REQUIRED WORK:
Return, exactly, the line that contains "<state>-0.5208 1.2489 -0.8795" together with all lines after it to the end of the entries, and no further lines.

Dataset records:
○ ○ ○ ○
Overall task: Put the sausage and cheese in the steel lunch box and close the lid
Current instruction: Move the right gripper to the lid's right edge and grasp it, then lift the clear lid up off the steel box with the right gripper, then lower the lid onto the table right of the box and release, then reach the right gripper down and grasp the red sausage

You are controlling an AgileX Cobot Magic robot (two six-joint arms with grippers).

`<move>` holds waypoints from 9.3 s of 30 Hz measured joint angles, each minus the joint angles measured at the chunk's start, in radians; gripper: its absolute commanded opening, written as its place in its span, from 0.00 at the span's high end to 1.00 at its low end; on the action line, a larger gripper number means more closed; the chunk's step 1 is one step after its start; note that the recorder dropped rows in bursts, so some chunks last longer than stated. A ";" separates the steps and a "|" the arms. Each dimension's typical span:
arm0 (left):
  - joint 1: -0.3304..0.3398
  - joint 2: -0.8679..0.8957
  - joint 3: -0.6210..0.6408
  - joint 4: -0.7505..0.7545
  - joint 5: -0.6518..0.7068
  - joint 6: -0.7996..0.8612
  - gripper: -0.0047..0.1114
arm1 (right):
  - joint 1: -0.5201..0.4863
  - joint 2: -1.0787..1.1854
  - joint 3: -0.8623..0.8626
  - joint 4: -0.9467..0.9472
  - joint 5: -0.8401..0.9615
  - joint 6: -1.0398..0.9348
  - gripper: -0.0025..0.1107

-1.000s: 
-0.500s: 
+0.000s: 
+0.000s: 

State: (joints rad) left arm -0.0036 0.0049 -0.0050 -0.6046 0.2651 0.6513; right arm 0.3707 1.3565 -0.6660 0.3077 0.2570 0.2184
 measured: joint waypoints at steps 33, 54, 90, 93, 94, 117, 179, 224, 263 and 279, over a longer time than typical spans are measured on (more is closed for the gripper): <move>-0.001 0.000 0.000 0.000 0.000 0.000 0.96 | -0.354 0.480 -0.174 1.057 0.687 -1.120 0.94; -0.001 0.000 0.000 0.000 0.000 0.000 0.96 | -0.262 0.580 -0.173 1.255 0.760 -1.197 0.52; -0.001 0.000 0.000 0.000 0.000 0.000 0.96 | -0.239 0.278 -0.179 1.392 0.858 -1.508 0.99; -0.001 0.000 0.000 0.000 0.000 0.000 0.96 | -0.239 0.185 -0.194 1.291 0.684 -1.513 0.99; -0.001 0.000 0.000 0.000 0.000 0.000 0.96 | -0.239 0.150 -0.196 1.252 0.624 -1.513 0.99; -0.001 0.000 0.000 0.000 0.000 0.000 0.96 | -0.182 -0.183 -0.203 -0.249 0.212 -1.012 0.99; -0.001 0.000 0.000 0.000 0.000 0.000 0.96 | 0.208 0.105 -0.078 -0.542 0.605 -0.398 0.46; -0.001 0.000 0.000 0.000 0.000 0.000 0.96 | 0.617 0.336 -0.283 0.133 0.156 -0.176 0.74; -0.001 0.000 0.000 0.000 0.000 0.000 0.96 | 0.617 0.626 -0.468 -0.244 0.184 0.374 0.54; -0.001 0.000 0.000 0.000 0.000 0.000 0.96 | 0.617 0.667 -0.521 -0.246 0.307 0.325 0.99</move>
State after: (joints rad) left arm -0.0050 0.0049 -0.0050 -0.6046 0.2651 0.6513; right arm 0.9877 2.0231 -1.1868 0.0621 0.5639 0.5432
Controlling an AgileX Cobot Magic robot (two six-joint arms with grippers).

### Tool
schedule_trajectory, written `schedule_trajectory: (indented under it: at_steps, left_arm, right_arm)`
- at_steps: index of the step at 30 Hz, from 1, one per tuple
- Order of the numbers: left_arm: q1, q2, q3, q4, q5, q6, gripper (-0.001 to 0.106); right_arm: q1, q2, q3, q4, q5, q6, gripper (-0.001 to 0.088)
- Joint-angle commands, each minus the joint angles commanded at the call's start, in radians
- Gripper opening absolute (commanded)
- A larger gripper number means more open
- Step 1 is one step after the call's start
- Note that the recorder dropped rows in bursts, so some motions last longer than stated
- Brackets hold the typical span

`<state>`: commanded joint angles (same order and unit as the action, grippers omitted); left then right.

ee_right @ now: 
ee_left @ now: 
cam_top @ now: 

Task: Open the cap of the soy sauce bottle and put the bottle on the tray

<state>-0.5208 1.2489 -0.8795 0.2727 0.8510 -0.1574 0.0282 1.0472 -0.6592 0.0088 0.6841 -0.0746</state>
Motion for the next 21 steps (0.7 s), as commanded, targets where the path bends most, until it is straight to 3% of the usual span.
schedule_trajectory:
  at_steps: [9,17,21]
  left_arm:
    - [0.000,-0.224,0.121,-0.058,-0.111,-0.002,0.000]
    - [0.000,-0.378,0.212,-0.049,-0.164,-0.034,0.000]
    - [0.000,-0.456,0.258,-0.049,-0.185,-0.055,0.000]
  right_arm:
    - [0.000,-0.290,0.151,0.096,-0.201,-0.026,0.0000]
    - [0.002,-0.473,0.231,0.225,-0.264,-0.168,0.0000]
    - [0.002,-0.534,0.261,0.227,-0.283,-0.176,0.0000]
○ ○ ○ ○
FINISHED TASK:
<state>-0.5208 1.2489 -0.8795 0.2727 0.8510 -0.1574 0.0282 1.0472 -0.6592 0.0088 0.6841 -0.0746</state>
Motion for the next 21 steps (0.7 s), as commanded, targets where the path bends most, until it is straight to 3% of the usual span.
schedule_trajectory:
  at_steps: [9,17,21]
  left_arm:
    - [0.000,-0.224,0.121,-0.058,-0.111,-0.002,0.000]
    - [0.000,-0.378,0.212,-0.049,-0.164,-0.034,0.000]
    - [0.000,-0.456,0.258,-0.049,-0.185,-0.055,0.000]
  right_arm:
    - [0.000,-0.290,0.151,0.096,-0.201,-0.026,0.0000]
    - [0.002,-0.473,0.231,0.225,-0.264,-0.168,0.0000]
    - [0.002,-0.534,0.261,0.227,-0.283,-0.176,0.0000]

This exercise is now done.